Rheum Round-up: Sexual Harassment in Orthopedics, RA Drug Analysis, and more

Here are the top stories recently covered by DocWire News in the rheumatology section. In this edition, read about the rate of sexual harassment reported by female orthopedic surgeons during residency, an analysis of long-term infliximab and golimumab use in rheumatoid arthritis (RA), the correlation between secukinumab and latent tuberculosis infection (LTBI) activation, and the effect of the COVID-19 pandemic on inflammatory rheumatic disease outcomes.

More than two-thirds of female orthopedic surgeons reported experiencing sexual harassment during residency, according to a survey. Researchers shared a 12-question online survey with active and resident Ruth Jackson Orthopaedic Society members. A total of 250 women completed it, including current residents (n=51, 20%) and women currently in fellowship or practice (n=199, 80%). Overall, 68% of respondents (n=171) said they experienced sexual harassment during residency. There were no significant differences between current versus past trainees (59% [n=30/51] vs. 71% [n=141/199]). Sexual harassment rates did not differ by region: Northeast (65% [n=55/84]; reference) South (67% [n=36/54]), Midwest (75% [n=53/71]), and West (66% [n=27/41]).

A long-term registry study evaluating the effectiveness of infliximab, golimumab, and intravenous (IV) golimumab in RA patients found that the treatments were effective. Overtime, baseline disease duration, tender joint count based on 28 joints, swollen joint count based on 28 joints, Disease Activity Score 28, Health Assessment Questionnaire Disease Index, patient and physician global assessment of disease activity, C-reactive protein, erythrocyte sedimentation rate, and morning stiffness all significantly decreased. All disease parameters improved over the course of the study period. Adverse events rates per 100 person years were 105, 113, and 82.6 in the infliximab, golimumab, and golimumab-IV patients, respectively.
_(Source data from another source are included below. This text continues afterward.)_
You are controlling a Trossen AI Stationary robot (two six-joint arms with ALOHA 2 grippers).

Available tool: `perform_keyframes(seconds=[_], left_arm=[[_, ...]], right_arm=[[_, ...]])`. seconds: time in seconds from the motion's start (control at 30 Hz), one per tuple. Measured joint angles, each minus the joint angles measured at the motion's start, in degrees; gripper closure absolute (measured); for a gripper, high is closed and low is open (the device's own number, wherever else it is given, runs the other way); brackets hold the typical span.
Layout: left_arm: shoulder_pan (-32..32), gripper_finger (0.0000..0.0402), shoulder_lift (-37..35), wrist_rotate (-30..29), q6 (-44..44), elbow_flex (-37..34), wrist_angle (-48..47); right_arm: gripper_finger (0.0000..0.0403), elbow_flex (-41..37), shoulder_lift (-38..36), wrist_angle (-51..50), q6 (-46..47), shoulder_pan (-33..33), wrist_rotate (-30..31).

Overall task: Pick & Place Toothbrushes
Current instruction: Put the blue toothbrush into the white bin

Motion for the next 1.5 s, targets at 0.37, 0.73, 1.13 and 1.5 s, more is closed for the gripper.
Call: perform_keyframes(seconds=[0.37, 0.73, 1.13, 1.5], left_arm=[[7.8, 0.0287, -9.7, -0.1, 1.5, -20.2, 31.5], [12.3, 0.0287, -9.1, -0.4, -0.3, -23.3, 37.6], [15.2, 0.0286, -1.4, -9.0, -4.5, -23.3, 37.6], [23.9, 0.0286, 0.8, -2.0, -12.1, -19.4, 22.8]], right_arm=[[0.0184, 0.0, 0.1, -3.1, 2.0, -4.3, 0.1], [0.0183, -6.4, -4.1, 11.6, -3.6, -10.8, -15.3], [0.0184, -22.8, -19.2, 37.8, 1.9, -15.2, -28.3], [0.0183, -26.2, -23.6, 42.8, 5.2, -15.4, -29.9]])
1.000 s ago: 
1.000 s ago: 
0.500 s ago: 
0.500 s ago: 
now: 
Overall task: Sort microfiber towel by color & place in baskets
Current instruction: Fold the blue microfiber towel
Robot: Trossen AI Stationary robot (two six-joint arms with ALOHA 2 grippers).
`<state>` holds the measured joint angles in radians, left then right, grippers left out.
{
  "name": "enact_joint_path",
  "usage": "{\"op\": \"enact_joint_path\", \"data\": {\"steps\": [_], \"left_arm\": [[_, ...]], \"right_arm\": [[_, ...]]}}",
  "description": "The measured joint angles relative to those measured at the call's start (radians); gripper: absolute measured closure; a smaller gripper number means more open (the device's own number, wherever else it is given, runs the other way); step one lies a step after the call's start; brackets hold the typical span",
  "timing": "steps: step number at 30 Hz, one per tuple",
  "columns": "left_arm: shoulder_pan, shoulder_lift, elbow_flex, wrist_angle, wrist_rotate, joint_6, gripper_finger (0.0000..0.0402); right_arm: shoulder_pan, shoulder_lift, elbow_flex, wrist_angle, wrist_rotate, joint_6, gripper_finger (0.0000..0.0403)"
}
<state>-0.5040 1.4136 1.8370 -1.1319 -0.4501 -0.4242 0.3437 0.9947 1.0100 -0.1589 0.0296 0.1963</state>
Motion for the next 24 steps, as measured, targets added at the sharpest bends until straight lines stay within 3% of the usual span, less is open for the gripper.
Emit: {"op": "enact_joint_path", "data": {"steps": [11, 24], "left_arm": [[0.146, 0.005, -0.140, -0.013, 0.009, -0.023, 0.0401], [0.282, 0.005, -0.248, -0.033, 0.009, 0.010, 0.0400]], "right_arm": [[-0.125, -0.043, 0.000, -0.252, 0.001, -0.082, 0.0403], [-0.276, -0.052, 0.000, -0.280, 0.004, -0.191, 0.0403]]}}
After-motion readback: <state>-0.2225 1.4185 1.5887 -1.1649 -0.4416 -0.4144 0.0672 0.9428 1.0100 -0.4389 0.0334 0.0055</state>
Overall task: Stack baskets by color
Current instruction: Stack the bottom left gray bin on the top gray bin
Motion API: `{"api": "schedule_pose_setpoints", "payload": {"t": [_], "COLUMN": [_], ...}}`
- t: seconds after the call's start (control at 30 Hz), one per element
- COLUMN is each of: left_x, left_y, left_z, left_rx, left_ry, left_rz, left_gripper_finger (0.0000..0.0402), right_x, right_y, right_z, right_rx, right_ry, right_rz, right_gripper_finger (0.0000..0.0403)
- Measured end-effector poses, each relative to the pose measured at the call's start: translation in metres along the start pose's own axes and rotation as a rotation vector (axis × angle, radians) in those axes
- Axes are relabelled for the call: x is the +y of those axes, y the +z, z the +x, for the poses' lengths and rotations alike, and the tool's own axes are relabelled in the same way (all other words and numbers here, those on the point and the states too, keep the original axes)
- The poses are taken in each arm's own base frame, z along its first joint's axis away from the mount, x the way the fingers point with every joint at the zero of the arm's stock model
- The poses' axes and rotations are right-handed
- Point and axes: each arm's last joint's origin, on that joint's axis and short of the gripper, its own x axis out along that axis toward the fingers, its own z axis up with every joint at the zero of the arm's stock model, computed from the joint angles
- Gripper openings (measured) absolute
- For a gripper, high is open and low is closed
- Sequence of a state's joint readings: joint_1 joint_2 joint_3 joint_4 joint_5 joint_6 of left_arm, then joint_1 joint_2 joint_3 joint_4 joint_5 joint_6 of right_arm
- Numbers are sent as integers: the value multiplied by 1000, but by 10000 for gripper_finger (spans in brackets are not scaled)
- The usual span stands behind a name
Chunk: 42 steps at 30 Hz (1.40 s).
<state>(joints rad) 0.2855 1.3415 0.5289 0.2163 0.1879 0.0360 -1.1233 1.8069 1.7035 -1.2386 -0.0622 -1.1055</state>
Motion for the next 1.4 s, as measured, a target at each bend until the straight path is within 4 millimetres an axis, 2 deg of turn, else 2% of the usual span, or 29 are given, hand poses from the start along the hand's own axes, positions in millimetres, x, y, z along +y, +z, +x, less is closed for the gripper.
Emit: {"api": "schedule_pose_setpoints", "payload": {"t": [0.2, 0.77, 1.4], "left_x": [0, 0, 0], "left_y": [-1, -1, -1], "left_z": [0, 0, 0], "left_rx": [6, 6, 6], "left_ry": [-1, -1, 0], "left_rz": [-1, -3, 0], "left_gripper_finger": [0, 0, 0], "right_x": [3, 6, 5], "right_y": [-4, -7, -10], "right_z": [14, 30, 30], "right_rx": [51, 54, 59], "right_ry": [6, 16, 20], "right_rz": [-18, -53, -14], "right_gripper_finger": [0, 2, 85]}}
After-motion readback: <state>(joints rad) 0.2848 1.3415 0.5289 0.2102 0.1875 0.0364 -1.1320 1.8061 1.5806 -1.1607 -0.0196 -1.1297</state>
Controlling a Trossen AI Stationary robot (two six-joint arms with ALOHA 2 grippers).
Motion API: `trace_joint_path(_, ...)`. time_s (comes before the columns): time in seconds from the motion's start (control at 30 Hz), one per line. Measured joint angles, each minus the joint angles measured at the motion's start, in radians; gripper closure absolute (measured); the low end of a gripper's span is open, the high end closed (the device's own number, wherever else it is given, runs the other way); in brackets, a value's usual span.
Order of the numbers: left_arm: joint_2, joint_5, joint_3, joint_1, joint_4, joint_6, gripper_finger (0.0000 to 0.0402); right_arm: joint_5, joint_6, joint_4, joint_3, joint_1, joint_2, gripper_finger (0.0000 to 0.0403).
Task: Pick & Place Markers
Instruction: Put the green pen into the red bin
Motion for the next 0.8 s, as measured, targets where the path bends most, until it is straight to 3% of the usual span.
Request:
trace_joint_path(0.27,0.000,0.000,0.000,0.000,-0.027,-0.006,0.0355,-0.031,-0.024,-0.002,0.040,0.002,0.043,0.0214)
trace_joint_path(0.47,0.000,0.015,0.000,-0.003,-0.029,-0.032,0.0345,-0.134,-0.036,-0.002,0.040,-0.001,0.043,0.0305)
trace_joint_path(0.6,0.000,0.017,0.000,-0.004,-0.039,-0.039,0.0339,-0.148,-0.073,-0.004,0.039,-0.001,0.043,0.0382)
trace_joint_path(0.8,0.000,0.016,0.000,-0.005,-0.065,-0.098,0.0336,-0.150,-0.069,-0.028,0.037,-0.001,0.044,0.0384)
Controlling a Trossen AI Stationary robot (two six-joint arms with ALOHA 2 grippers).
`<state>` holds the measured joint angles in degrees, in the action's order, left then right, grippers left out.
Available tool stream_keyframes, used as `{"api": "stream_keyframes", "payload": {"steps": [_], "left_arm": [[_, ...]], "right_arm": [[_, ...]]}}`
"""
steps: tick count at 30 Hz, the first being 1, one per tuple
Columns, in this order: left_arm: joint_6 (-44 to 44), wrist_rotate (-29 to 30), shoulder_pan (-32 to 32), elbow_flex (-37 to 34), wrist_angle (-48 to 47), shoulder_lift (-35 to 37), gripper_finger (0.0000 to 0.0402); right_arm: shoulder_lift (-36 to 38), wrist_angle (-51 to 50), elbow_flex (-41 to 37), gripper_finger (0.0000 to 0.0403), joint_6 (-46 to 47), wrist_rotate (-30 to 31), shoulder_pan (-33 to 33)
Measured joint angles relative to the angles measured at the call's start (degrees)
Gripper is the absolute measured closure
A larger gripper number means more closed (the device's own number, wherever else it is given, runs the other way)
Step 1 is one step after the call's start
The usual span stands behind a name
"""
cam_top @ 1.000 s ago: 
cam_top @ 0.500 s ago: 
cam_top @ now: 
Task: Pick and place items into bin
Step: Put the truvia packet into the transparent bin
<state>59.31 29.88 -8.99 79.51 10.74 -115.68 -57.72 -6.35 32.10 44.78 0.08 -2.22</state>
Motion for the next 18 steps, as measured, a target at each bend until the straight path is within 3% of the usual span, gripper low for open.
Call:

Human IgG1κ monoclonal antibody secukinumab used to treat patients with psoriatic arthritis (PsA), psoriasis (PsO), and ankylosing spondylitis was not associated with LTBI activation, according to a study. The study authors collected data from 28 clinical trials evaluating the use of secukinumab in PsO (n=17), PsA (n=5), and ankylosing spondylitis (n=4). For all 28 trials, they searched the Novartis Secukinumab Compound Pool Database. Eligible patients received at least one 150 mg or 300 mg secukinumab dose. Final analysis encompassed 12,319 patients. Upon screening, 684 patients (5.6%) tested positive for LTBI; over a five-year period, LTBI emerged as a treatment-related AE in 13 patients (0.1% of the total population). Of the patients who presented LTBI, about half previously tested positive for LTBI (n=6), and the rest were receiving a new LTBI diagnosis (n=7). Of the new diagnosis patients, four had PsO, two had ankylosing spondylitis, and one had PsA. There were no reported cases of active TB.

The COVID-19 pandemic does not appear to have significantly affected the disease course of patients with inflammatory rheumatic diseases including axial spondyloarthritis (axSpA), RA, or PsA, according to research. A total of 666 patients with axSpA (n=287), RA (n=248), and PsA (n=131) met inclusion criteria and were evaluated in the final analysis. The researchers observed a drop in the number of consultations (52%) but a significant increase in the number of remote assessments (129%). Medication nonadherence increased slightly from before to during the pandemic—the difference was statistically significant in the axSpA cohort, but the rates returned to pre-pandemic levels after the wave. No significant fluctuations were observed in patient-reported disease activity outcomes during the study period; a slight decrease was reported during the pandemic wave, which was statistically significant in axSpA patients. The difference in the rate of disease flares did not reach statistical significance at the three timepoints in the study. The study was published in the Annals of the Rheumatic Diseases.